• PROBLEM TO SOLVE:
Your reply must contain the full listing below, reproduced exactly, but no pictures.

⟨

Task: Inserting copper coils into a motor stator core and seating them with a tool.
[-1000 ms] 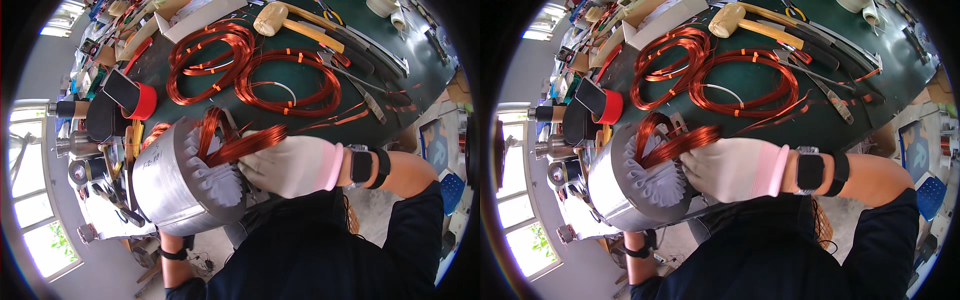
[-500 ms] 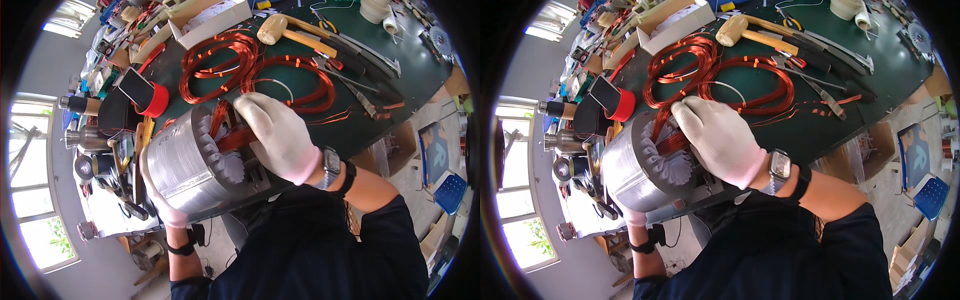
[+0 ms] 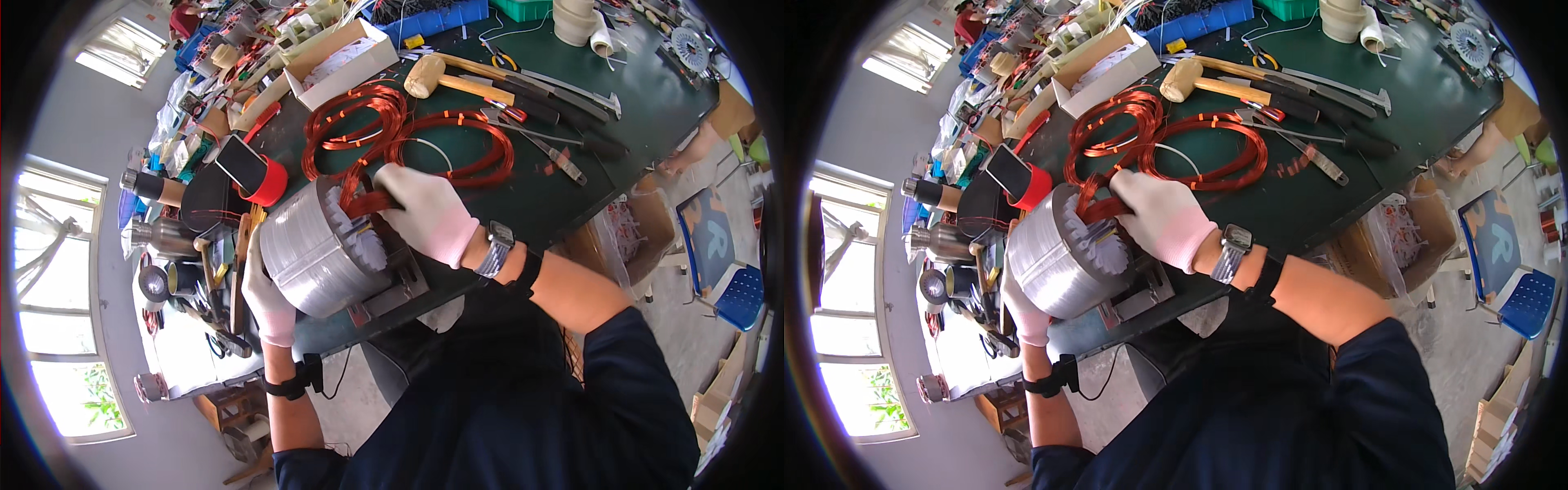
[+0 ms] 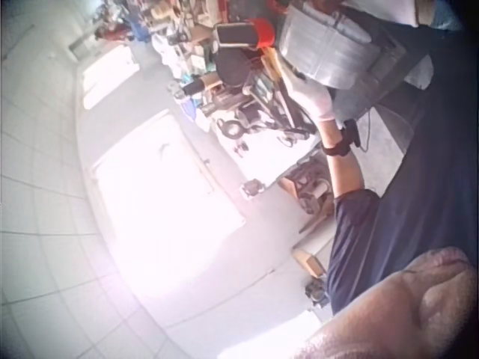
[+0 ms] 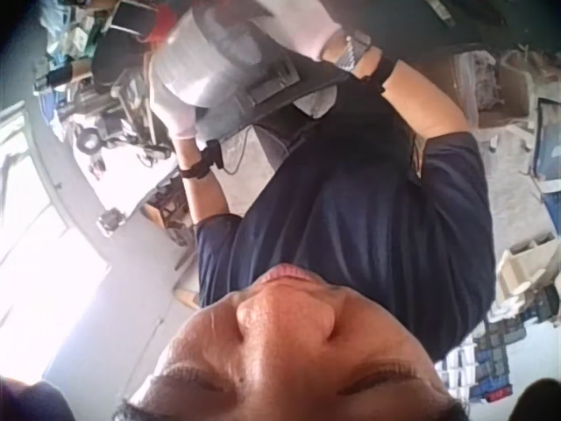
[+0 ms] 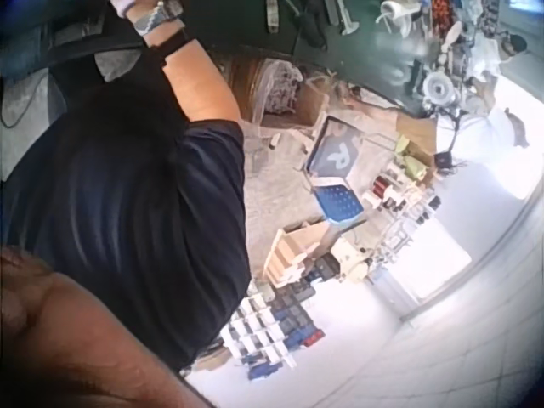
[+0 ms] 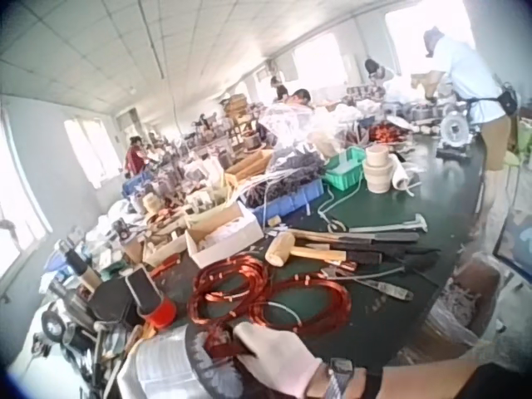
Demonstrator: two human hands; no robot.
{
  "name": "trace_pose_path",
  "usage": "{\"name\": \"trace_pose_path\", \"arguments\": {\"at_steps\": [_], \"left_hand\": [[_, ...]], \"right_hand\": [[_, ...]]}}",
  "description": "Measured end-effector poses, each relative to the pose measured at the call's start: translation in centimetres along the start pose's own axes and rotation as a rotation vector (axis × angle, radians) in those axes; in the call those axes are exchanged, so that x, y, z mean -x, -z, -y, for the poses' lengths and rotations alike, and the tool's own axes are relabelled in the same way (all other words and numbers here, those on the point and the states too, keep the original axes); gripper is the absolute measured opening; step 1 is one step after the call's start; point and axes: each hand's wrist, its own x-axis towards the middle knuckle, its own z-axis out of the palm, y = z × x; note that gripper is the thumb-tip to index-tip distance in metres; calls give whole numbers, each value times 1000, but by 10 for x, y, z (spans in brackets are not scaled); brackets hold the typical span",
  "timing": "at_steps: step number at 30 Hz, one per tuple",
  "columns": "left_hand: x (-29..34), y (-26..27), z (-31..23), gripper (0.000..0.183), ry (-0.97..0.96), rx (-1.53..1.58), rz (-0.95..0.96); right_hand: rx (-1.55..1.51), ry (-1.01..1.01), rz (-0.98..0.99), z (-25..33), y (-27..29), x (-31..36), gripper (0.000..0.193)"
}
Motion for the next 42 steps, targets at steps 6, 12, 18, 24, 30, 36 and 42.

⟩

• ANSWER AREA:
Task: Inserting copper coils into a motor stator core and seating them with a tool.
[-1000 ms] 
[-500 ms] 
[+0 ms] 
[+0 ms] 
[+0 ms] 
[+0 ms] 
[+0 ms] 
Demonstrator: two human hands; no robot.
{
  "name": "trace_pose_path",
  "usage": "{\"name\": \"trace_pose_path\", \"arguments\": {\"at_steps\": [_], \"left_hand\": [[_, ...]], \"right_hand\": [[_, ...]]}}",
  "description": "Measured end-effector poses, each relative to the pose measured at the call's start: translation in centimetres along the start pose's own axes and rotation as a rotation vector (axis × angle, radians) in those axes; in the call those axes are exchanged, so that x, y, z mean -x, -z, -y, for the poses' lengths and rotations alike, and the tool's own axes are relabelled in the same way (all other words and numbers here, those on the point and the states too, keep the original axes); gripper is the absolute measured opening; step 1 is one step after the call's start; point and axes: each hand's wrist, its own x-axis towards the middle knuckle, its own z-axis out of the palm, y = z × x; note that gripper is the thumb-tip to index-tip distance in metres; calls give whole numbers, each value times 1000, but by 10 for x, y, z (spans in brackets are not scaled); brackets hold the typical span",
  "timing": "at_steps: step number at 30 Hz, one per tuple",
  "columns": "left_hand: x (-29..34), y (-26..27), z (-31..23), gripper (0.000..0.183), ry (-0.97..0.96), rx (-1.53..1.58), rz (-0.95..0.96); right_hand: rx (-1.55..1.51), ry (-1.01..1.01), rz (-0.98..0.99), z (-25..33), y (-27..29), x (-31..36), gripper (0.000..0.193)"
}
Motion for the next 42 steps, targets at steps 6, 12, 18, 24, 30, 36 and 42.

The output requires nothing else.